## [Task instructions]
Each line from the one that contains "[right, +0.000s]" to the end of the material must be set down exactly, and no line before it.
——————
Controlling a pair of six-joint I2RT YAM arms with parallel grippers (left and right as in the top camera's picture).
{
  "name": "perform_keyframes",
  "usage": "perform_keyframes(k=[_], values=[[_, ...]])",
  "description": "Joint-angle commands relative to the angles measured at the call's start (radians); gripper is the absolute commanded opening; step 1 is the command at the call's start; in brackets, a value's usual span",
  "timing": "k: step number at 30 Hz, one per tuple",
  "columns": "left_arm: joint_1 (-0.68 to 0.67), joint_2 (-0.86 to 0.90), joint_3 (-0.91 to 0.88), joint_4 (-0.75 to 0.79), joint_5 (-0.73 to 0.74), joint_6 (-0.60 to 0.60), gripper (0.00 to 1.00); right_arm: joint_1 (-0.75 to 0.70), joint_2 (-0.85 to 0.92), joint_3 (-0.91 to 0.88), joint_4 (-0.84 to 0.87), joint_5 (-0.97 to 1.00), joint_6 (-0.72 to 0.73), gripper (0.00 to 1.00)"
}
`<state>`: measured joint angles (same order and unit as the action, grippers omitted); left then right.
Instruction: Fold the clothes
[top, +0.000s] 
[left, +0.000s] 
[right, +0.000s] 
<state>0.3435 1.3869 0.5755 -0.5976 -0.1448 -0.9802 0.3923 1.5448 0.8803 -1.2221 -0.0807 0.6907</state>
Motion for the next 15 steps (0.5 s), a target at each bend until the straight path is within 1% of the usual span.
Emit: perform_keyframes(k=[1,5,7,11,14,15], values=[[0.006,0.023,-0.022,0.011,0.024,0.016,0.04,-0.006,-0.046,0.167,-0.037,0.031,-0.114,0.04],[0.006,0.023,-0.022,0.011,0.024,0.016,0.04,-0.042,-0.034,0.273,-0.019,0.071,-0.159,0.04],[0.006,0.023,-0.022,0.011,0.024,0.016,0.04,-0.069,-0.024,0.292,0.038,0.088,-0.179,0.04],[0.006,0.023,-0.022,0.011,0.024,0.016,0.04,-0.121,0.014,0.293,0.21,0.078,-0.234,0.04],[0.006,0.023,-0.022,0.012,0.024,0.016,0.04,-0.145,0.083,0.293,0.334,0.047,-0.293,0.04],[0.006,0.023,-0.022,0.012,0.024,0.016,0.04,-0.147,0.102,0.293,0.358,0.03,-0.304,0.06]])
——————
## [Expected answer]
[right, +0.000s] 
<state>0.3435 1.3869 0.5755 -0.5976 -0.1448 -0.9802 0.3923 1.5448 0.8803 -1.2221 -0.0807 0.6907</state>
Motion for the next 15 steps (0.5 s), a target at each bend until the straight path is within 1% of the usual span.
Emit: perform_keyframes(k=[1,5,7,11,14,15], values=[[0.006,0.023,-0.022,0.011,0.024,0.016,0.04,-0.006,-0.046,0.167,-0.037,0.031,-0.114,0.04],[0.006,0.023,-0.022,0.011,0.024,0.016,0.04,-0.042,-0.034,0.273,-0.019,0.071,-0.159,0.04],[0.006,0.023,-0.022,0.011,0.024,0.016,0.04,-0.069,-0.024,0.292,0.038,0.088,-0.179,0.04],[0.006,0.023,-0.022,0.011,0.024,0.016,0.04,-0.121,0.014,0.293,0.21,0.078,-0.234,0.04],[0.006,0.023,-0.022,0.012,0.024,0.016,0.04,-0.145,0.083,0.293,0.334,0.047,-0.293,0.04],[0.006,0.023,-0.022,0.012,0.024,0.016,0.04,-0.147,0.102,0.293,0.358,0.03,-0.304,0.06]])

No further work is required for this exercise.